Hi Oliver,
On Thu, Mar 12, 2015 at 07:00:07PM -0400, Oliver Keyes wrote:
And now the UDF, the hive query, and the monthly aggregate of the hive query, all disagree with http://stats.wikimedia.org/EN/TablesPageViewsMonthlyAllProjects.htm . All of the aforementioned sources come up with 24bn, not 20.38.
(Assuming "hive query" means the Hive implementation of the webstatscollector pageview definition.)
I challenge that your comparing apples to apples.
Taking a quick (and known to not necessarily be fully exact) shot at reproducing numbers, I can basically verify Erik's numbers [1][2] from the above URL.
So in contrast to what you claim, Erik's reports and the Hive-implementation of webstatscollector agree.
Since you said “monthly aggregates”, but referenced to a “normalized” report of Erik, I somewhat get the feeling you're comparing apples to oranges.
So (I know I am sounding like a broken record), please Oliver instead of claiming things without giving us a chance to reproduce, show how you ended up with your numbers and conclusions.
Have fun, Christian
P.S.:
Erik, how is your data constructed from the pagecounts files, exactly? It's not made clear.
Oh, it is made clear.
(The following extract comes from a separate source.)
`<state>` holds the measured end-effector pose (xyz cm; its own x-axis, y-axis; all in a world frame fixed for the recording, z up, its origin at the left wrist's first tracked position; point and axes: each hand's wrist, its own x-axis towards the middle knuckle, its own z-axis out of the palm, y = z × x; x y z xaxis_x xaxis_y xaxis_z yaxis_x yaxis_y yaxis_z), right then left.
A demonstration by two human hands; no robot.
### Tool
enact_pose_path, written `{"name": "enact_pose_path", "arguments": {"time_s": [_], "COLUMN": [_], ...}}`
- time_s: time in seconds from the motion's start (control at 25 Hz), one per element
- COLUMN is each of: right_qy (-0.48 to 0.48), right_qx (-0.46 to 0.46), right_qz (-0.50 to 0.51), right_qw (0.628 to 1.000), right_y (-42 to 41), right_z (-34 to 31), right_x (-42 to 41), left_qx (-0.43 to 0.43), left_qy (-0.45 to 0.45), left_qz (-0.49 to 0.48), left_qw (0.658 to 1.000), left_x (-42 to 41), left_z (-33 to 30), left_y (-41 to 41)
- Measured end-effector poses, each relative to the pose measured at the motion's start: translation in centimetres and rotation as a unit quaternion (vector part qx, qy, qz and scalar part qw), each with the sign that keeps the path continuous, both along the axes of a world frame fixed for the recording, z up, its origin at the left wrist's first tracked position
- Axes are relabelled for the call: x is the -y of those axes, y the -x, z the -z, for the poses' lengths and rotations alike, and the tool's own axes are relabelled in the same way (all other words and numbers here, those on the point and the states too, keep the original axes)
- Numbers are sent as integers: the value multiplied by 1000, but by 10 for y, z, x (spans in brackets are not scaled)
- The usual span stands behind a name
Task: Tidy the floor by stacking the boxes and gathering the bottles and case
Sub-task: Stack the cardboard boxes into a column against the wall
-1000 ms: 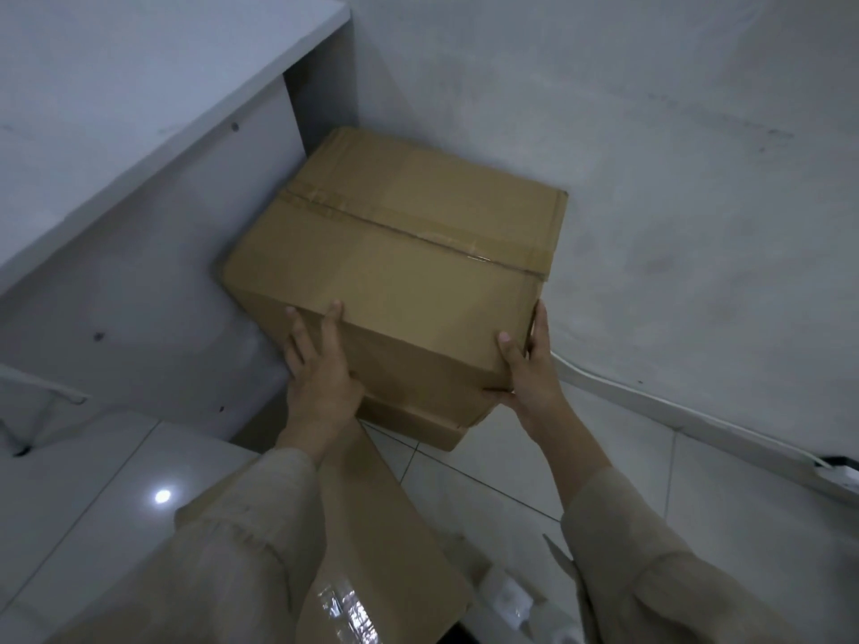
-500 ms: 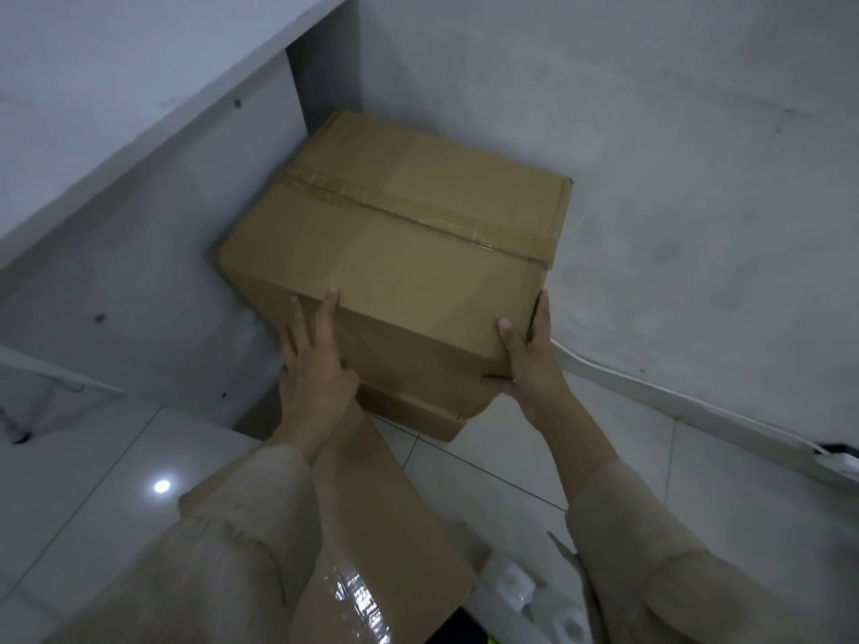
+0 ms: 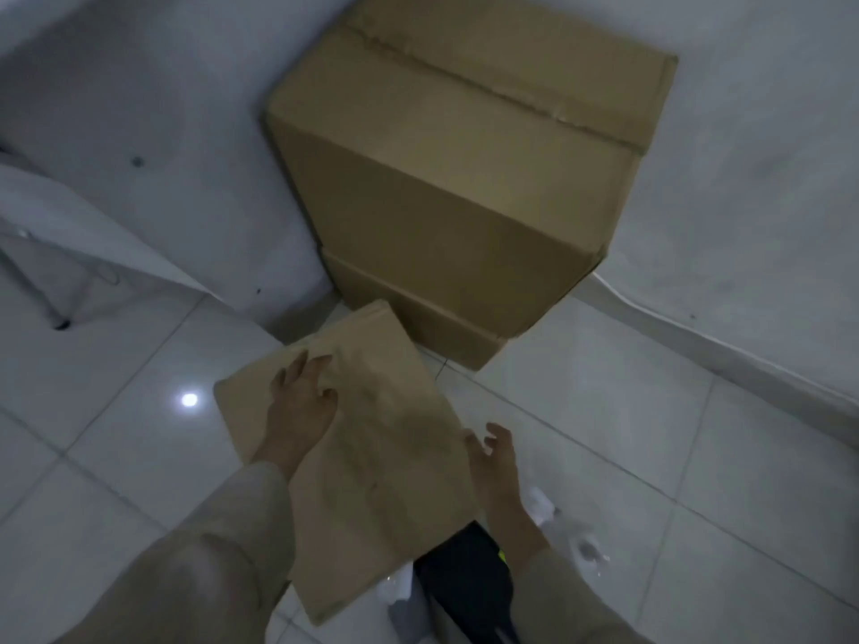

Search for “Archived input files” on that page that you linked :-) (And manually filter to the projects you care about and aggregate to the period of interest)
If you also challenge the way Erik arrives at those input files, you can look at the projectcounts files of pagecounts-raw or pagecounts-all-sites directly, and aggregate from them directly.
The bash pipelines in the below footnotes are a rough, "order of magnitued" shot at that.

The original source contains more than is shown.